Abstract

Much of the terrestrial biosphere can be viewed as part of a gradient, with varying amounts of woody plant cover ranging from grassland to forest—the grassland–forest continuum. Woody plant cover directly impacts the soil microclimate through modifications of near‐ground solar radiation and soil temperature, and these interactive effects are relevant for key ecohydrological processes such as soil evaporation.
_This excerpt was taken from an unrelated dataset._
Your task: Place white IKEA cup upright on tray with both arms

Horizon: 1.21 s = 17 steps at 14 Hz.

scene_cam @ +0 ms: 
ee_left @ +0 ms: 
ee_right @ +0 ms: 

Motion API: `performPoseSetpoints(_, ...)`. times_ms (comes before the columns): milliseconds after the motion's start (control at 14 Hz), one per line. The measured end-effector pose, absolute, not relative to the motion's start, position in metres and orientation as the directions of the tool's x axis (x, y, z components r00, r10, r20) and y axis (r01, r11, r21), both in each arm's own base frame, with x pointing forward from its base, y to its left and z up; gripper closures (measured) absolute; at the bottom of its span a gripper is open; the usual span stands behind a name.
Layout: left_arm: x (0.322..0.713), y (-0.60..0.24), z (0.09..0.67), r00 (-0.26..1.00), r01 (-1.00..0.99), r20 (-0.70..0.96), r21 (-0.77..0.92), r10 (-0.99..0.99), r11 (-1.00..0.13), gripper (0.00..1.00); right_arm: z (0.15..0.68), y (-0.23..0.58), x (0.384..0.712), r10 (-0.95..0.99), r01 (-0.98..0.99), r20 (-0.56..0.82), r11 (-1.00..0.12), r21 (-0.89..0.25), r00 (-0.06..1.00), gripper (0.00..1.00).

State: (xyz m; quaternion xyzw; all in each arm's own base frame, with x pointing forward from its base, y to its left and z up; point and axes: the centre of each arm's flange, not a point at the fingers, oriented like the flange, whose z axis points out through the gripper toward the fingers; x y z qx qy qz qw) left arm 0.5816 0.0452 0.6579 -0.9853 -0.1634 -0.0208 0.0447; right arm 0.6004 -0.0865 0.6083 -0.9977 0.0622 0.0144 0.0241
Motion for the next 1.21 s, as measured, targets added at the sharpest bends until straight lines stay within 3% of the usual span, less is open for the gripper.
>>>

Trends in how increasing woody plant cover affect soil surface microclimate have recently been evaluated for gradients of evergreen woody plants, but analogous trends for deciduous plants, where phenology should be influential, are lacking. We evaluated season‐dependent changes in soil microclimate along a deciduous grassland–forest continuum of velvet mesquite (Prosopis velutina Wooton) using repeated hemispherical photography and continuous soil temperature measurements at the 5‐cm depth. Both near‐ground solar radiation and soil temperature decreased with increasing canopy cover, even during the leafless season. The trends varied substantially among seasons, however, with differences between canopy and intercanopy patches readily evident only during the period of full leaf‐out, during which the correlation between near‐ground solar radiation and soil temperature was strongest. Our results provide a more comprehensive understanding about the interactions of canopy cover, canopy structure attributes, and plant phenology that produce seasonally pulsed heterogeneity in the soil surface microclimate. Notably, our results add a new dimension to the moisture “pulse dynamics” perspective commonly applied to dryland ecohydrology, highlighting seasonally pulsed heterogeneity in soil microclimate that could influence soil moisture dynamics in drylands.